I will have to remember to take photos of my leg to post.  You’ll make an ugly face and quite possibly say, “EW” outloud.  Because it’s pretty gross. 

I’m scheduled to go dancing two nights this week, and dancing typically involves a dress or skirt for ease of movement.  Unfortunately, my beaten up legs are not something anyone wants to see peeking out the bottom of a dress or skirt.  Also, I’m pretty sure neither of the men I’ll be dancing with want to endure the accusing stares of people who will assume the bastard threw me down a flight of stairs.

We practiced yesterday.  That’s how bad we suck.  We require practice to participate in a recreational kickball league.  I don’t know that practice is going to make us any better in a game, but man, give us some points for effort, please.

During practice, I managed to call one of my teammates by the wrong name.  Funny story. . . that teammate?  He’d be the guy I’m going dancing with tomorrow night.  Unless he hates me now because I apparently can’t even remember his name.  Yeah, so pretty much, I basically shouldn’t interact with people.  Ever.
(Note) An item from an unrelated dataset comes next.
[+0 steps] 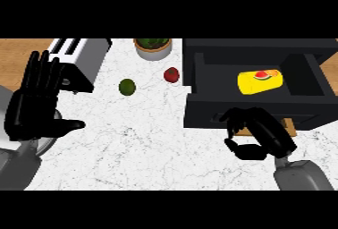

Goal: Pick up the cup, place it into the drawer and close the drawer

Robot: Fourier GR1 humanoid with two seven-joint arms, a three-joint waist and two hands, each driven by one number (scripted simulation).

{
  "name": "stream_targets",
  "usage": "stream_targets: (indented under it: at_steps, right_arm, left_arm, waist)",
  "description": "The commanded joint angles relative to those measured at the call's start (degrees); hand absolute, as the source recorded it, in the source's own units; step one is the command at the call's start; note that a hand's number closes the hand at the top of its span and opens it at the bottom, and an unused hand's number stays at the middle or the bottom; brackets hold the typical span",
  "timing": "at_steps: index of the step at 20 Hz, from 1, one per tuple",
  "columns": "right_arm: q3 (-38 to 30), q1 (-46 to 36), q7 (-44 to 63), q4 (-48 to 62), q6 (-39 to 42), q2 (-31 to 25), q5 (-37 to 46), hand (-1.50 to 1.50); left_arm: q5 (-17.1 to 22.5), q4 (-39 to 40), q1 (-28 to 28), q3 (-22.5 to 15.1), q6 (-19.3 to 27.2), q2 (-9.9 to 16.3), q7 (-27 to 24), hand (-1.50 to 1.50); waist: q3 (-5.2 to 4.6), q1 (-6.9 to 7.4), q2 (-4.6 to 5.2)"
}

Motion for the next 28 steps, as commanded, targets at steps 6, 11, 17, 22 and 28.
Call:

We play another hardcore team this week.  I don’t want to be a “Negative Norma” (this phrase courtesy of the guy whose name I inexplicibly botched), but I almost don’t think we’ve got a chance at winning.  I could be wrong.  We did practice.  But, I’m also not going to get my hopes up.

The most exciting part about it?  Mr. Universe has vowed to come cheer us on.

Now you tell me, Internet, what could possibly make my week better than that?!